ASSIGNMENT
Return the data below in full. Keep each character unchanged.

EXERCISE DATA
--------------------

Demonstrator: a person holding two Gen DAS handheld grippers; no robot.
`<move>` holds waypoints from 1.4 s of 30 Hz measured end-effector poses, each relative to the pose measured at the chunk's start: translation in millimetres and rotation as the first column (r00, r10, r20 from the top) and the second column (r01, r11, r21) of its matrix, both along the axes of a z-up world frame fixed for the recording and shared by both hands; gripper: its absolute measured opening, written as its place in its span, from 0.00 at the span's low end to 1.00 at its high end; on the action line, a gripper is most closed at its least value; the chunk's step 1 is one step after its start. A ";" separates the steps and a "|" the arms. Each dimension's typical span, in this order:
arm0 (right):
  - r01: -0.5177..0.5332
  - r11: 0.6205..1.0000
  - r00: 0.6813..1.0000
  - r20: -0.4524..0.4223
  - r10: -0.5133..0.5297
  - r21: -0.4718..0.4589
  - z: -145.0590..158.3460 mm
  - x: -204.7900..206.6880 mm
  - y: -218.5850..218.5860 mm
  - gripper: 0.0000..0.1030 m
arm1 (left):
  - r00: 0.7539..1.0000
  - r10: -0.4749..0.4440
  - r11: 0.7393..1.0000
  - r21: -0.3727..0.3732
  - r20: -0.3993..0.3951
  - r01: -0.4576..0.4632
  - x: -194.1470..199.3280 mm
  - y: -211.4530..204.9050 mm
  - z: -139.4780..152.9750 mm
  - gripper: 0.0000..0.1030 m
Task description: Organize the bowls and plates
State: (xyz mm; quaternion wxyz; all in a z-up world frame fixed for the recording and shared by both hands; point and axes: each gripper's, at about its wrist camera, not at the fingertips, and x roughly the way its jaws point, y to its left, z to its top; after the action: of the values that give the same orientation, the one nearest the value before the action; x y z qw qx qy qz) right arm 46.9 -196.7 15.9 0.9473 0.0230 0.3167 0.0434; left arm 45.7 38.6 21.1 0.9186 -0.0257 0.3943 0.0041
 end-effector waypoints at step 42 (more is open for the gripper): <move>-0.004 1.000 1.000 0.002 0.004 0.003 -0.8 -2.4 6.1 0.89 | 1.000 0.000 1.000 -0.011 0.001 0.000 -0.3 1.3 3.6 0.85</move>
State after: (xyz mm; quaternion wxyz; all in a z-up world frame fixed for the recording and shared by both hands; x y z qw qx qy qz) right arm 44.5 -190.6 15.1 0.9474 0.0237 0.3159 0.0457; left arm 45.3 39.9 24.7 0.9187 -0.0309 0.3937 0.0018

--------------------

TASK OUTPUT
Demonstrator: a person holding two Gen DAS handheld grippers; no robot.
`<move>` holds waypoints from 1.4 s of 30 Hz measured end-effector poses, each relative to the pose measured at the chunk's start: translation in millimetres and rotation as the first column (r00, r10, r20 from the top) and the second column (r01, r11, r21) of its matrix, both along the axes of a z-up world frame fixed for the recording and shared by both hands; gripper: its absolute measured opening, written as its place in its span, from 0.00 at the span's low end to 1.00 at its high end; on the action line, a gripper is most closed at its least value; the chunk's step 1 is one step after its start. A ";" separates the steps and a "|" the arms. Each dimension's typical span, in this order:
arm0 (right):
  - r01: -0.5177..0.5332
  - r11: 0.6205..1.0000
  - r00: 0.6813..1.0000
  - r20: -0.4524..0.4223
  - r10: -0.5133..0.5297
  - r21: -0.4718..0.4589
  - z: -145.0590..158.3460 mm
  - x: -204.7900..206.6880 mm
  - y: -218.5850..218.5860 mm
  - gripper: 0.0000..0.1030 m
arm1 (left):
  - r00: 0.7539..1.0000
  - r10: -0.4749..0.4440
  - r11: 0.7393..1.0000
  - r21: -0.3727..0.3732
  - r20: -0.3993..0.3951
  - r01: -0.4576..0.4632
  - x: -194.1470..199.3280 mm
  - y: -211.4530..204.9050 mm
  - z: -139.4780..152.9750 mm
  - gripper: 0.0000..0.1030 m
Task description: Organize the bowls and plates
State: (xyz mm; quaternion wxyz; all in a z-up world frame fixed for the recording and shared by both hands; point and axes: each gripper's, at about its wrist camera, not at the fingertips, and x roughly the way its jaws point, y to its left, z to its top; after the action: of the values that give the same orientation, the one nearest the value before the action; x y z qw qx qy qz) right arm 46.9 -196.7 15.9 0.9473 0.0230 0.3167 0.0434; left arm 45.7 38.6 21.1 0.9186 -0.0257 0.3943 0.0041
 end-effector waypoints at step 42 (more is open for the gripper): <move>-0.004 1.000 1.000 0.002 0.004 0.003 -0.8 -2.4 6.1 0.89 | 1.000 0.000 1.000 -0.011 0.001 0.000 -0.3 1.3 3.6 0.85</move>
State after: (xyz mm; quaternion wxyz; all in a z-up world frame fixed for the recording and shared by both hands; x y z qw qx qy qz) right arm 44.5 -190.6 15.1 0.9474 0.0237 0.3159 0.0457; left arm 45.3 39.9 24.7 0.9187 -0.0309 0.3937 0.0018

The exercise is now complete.